### ASSIGNED TASK:
Every line of the material that includes the word "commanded" is to be shown.

### SOURCE DATA:

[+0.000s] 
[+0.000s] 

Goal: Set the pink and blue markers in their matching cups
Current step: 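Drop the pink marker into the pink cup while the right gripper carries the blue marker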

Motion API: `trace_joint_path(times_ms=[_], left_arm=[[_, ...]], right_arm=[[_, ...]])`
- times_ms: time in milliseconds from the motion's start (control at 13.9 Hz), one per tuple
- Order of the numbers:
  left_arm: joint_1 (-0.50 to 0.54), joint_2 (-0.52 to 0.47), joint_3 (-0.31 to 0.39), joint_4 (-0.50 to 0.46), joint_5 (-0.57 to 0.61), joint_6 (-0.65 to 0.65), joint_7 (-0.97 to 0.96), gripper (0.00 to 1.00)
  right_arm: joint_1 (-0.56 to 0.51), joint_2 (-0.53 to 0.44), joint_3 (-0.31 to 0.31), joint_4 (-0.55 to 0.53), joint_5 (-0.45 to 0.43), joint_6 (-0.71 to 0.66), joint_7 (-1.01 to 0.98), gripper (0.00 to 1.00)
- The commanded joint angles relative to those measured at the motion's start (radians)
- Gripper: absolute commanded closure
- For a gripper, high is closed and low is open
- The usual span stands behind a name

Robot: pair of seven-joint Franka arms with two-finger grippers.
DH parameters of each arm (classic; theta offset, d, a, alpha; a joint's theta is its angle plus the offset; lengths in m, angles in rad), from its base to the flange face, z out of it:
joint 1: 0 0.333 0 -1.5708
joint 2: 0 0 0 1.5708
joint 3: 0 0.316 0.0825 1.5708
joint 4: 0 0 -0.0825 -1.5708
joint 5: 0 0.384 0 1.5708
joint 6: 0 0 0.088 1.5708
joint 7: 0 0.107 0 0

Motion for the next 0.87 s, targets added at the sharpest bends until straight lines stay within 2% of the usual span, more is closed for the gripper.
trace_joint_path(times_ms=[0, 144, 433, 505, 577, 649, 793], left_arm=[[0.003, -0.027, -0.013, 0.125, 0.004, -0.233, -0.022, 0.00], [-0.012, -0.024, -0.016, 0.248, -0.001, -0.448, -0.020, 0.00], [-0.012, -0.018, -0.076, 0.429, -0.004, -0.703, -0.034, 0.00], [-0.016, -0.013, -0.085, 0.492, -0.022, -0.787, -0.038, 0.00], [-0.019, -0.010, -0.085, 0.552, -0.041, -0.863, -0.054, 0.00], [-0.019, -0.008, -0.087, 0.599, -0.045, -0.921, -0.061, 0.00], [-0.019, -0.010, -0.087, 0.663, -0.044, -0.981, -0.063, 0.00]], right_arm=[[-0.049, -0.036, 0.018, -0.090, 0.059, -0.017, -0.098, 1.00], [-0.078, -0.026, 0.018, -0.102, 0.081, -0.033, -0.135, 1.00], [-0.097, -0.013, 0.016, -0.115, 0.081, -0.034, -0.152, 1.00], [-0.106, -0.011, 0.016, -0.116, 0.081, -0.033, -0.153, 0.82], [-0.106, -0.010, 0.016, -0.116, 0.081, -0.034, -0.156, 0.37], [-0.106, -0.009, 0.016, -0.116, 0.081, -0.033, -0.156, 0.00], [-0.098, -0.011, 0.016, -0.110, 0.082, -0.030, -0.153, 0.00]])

### ANSWER TO THE EXERCISE:
- The commanded joint angles relative to those measured at the motion's start (radians)
- Gripper: absolute commanded closure

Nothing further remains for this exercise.